> **TASK BRIEF**
Only lines containing "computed" belong in the answer, each copied from the entries below.

* * * * *

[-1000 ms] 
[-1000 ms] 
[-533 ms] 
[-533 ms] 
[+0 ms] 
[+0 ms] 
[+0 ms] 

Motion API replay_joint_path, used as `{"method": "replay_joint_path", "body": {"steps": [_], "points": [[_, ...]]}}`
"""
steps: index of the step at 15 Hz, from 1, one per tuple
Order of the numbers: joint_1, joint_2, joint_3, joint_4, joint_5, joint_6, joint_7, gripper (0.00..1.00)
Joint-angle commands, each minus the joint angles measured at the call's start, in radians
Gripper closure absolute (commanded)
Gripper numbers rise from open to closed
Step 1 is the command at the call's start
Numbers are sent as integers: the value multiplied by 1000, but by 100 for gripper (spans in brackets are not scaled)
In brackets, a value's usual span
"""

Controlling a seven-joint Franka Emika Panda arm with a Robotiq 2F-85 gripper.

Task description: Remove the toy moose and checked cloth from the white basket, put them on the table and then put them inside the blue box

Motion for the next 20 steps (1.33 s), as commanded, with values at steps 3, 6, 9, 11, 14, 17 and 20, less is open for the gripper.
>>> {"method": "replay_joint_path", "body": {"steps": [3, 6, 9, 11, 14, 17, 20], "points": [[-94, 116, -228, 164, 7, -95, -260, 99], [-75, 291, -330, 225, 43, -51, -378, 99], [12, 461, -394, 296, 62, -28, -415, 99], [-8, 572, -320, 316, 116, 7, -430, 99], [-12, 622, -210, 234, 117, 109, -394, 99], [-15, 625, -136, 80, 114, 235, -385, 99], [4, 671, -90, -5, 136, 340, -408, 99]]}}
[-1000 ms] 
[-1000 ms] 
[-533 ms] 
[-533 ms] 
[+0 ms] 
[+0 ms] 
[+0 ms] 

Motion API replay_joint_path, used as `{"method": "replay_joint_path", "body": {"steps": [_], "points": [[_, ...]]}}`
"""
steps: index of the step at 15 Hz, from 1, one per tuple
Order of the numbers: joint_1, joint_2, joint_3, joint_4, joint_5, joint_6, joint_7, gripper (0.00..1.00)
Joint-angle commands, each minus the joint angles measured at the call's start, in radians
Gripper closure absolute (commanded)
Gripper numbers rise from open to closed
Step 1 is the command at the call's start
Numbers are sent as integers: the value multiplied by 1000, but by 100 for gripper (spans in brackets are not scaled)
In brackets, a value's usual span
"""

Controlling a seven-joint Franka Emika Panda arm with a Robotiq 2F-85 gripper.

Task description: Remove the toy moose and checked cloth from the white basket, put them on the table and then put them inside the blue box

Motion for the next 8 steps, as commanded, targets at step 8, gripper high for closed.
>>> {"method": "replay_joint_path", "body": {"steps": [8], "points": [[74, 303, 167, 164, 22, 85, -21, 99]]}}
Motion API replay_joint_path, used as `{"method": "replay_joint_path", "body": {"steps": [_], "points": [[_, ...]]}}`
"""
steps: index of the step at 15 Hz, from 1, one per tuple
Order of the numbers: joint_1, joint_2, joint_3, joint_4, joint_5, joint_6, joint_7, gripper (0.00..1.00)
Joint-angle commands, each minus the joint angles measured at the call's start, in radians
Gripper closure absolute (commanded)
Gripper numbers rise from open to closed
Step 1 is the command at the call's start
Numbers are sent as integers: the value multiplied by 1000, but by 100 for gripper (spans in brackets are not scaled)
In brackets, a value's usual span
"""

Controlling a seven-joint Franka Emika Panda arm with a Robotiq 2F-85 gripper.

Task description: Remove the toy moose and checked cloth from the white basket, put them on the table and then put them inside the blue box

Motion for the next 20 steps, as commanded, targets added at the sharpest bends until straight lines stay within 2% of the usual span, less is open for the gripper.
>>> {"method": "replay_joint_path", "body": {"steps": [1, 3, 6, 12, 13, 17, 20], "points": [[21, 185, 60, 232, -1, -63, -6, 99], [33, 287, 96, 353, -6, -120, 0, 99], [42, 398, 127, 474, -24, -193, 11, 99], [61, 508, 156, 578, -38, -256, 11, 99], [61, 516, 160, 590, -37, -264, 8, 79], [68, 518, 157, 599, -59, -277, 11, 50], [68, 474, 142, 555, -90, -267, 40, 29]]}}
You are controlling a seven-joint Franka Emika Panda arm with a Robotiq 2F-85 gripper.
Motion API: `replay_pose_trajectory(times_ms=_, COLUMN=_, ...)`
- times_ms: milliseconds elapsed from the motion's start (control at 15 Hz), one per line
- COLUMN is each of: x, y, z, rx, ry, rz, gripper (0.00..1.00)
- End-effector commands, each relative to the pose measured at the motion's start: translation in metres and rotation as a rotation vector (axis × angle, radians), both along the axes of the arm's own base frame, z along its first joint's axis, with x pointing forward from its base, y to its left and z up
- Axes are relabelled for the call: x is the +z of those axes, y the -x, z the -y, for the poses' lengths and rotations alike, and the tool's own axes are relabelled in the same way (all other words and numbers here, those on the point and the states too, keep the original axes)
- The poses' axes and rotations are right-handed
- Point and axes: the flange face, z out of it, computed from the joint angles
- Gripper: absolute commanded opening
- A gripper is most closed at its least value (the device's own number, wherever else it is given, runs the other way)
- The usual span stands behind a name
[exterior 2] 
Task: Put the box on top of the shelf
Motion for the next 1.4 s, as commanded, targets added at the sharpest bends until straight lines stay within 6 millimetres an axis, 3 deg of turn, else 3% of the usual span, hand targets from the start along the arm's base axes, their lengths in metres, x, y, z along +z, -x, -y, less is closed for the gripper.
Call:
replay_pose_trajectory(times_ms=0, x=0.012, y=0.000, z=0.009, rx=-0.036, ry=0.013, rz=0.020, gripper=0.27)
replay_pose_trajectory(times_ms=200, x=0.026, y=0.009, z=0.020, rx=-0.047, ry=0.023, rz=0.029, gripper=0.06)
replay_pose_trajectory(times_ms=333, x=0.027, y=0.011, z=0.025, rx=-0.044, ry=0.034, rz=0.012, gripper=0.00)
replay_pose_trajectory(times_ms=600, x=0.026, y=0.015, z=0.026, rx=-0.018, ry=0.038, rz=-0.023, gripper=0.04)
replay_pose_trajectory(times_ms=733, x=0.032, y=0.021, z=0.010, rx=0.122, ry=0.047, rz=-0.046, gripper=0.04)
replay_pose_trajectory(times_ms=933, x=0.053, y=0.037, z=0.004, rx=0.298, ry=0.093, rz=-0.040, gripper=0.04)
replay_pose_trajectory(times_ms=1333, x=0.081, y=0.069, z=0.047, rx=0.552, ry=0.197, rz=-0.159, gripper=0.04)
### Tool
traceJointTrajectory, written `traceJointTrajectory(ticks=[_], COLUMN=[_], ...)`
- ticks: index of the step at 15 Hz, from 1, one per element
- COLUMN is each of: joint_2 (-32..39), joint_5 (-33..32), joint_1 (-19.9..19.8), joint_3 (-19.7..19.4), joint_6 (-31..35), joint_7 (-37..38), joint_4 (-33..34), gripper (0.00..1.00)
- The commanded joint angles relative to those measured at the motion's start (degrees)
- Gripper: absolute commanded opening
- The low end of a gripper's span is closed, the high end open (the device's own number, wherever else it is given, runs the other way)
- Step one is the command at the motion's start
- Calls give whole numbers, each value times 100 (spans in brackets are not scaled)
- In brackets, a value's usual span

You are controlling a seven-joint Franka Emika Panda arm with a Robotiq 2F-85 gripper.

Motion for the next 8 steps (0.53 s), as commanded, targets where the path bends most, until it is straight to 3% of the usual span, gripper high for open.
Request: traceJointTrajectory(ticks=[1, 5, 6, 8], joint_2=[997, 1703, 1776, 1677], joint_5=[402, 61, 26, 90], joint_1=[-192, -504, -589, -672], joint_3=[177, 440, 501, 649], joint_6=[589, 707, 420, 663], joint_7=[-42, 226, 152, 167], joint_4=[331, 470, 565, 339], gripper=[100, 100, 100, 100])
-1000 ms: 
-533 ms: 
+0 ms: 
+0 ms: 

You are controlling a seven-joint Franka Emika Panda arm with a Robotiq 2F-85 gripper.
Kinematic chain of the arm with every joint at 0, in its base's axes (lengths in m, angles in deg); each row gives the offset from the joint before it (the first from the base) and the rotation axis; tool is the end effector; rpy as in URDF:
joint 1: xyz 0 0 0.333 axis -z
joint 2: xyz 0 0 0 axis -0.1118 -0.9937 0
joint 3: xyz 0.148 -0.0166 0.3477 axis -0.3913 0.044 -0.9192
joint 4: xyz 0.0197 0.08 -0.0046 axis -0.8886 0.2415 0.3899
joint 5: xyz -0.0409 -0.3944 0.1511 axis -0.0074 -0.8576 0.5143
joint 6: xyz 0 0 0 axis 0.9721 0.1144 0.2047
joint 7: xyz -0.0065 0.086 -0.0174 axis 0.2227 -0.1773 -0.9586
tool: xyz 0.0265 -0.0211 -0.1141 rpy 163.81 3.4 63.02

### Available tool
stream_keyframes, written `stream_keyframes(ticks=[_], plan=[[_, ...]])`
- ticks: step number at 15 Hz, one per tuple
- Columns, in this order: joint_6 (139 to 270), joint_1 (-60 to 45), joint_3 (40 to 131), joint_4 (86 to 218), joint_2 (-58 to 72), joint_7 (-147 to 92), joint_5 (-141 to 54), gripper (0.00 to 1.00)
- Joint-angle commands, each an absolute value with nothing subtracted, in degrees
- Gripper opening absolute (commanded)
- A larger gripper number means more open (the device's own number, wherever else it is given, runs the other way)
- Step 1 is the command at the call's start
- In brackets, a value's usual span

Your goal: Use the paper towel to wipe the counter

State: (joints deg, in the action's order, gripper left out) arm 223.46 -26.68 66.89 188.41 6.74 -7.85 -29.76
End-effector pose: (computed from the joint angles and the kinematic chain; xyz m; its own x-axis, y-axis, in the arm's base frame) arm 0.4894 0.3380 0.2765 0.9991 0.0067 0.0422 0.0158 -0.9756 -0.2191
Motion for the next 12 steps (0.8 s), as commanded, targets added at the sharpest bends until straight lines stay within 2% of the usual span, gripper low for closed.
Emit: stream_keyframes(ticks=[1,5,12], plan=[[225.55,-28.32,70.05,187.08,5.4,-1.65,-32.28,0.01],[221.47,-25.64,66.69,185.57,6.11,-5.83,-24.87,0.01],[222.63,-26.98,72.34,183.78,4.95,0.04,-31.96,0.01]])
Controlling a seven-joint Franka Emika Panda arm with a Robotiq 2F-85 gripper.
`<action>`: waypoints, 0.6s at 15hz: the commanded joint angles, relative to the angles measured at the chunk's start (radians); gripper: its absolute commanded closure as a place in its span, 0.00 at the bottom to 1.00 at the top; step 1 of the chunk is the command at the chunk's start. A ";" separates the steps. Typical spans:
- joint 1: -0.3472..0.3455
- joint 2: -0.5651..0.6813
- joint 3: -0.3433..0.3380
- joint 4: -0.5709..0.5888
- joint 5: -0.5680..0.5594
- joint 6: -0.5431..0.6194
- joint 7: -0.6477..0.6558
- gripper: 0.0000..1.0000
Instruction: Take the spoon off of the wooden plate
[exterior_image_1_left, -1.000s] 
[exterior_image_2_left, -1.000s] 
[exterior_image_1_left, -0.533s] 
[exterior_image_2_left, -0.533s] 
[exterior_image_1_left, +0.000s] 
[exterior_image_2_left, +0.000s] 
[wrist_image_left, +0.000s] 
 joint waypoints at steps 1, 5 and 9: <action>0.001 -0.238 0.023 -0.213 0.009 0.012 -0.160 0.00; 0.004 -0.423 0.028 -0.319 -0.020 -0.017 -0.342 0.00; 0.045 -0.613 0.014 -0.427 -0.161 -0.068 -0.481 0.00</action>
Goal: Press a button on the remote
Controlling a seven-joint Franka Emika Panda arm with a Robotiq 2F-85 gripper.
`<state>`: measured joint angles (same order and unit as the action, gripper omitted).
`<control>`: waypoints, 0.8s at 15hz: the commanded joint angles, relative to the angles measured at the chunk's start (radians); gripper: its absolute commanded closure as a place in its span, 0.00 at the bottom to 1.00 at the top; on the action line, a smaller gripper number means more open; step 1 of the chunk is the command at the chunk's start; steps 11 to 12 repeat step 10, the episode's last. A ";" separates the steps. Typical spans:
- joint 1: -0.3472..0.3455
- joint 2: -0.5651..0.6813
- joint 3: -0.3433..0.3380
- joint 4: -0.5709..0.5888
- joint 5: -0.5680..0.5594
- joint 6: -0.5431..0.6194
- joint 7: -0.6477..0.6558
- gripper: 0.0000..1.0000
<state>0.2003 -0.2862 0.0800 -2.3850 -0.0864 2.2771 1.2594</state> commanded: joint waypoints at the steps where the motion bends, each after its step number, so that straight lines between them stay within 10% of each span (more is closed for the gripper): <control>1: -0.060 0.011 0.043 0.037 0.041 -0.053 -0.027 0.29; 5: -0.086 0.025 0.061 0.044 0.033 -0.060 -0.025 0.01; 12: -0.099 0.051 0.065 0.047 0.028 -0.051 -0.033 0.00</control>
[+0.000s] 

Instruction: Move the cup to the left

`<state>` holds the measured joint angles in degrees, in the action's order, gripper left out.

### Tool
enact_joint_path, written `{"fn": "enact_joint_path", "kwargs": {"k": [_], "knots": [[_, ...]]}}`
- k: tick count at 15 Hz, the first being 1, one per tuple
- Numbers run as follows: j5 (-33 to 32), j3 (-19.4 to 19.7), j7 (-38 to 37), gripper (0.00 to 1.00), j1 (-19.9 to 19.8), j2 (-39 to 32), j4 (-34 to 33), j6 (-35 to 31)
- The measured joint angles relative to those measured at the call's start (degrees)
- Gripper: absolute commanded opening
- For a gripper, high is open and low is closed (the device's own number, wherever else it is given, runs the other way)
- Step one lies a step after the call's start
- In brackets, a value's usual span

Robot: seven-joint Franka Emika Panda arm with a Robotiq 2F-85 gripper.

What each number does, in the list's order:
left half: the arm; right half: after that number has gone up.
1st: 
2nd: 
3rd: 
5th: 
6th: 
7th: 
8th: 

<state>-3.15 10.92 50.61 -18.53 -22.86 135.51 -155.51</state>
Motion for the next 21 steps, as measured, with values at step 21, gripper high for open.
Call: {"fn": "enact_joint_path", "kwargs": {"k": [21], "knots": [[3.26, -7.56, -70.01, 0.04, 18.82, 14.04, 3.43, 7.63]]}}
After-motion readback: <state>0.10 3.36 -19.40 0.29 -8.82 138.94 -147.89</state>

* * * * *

> **REPLY**
- Point and axes: the flange face, z out of it, computed from the joint angles
End-effector pose: (computed from the joint angles and the kinematic chain; xyz m; its own x-axis, y-axis, in the arm's base frame) arm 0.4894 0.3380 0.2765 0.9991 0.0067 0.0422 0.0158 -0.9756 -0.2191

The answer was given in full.